Which lines in the material below contain the word "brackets"? Copy each of them.
*** Data ***
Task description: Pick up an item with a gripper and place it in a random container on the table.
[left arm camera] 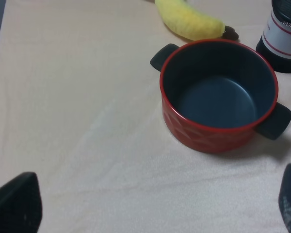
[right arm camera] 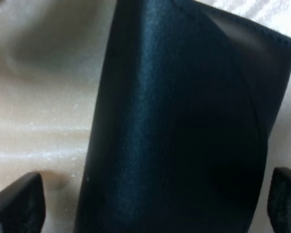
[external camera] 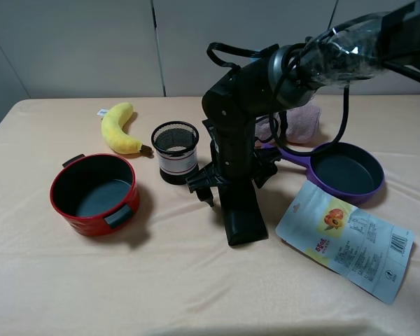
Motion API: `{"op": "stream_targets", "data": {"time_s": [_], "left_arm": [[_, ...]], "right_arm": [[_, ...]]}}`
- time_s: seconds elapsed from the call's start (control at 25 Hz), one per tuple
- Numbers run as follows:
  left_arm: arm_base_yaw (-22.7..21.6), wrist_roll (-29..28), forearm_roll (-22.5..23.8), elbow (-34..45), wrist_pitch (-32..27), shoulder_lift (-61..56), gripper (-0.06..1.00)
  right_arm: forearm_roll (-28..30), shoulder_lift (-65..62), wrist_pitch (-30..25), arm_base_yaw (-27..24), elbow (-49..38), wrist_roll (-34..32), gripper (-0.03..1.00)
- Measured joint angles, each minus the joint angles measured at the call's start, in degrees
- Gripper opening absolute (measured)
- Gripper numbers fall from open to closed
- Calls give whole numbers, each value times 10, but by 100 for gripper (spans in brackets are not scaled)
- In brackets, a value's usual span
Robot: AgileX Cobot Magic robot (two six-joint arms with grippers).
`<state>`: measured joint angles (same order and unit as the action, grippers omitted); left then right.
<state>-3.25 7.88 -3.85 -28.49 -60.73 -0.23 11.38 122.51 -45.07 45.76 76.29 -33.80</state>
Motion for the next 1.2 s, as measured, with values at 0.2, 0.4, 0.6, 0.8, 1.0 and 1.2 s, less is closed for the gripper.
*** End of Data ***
Answer to the exercise
- Calls give whole numbers, each value times 10, but by 100 for gripper (spans in brackets are not scaled)
- In brackets, a value's usual span

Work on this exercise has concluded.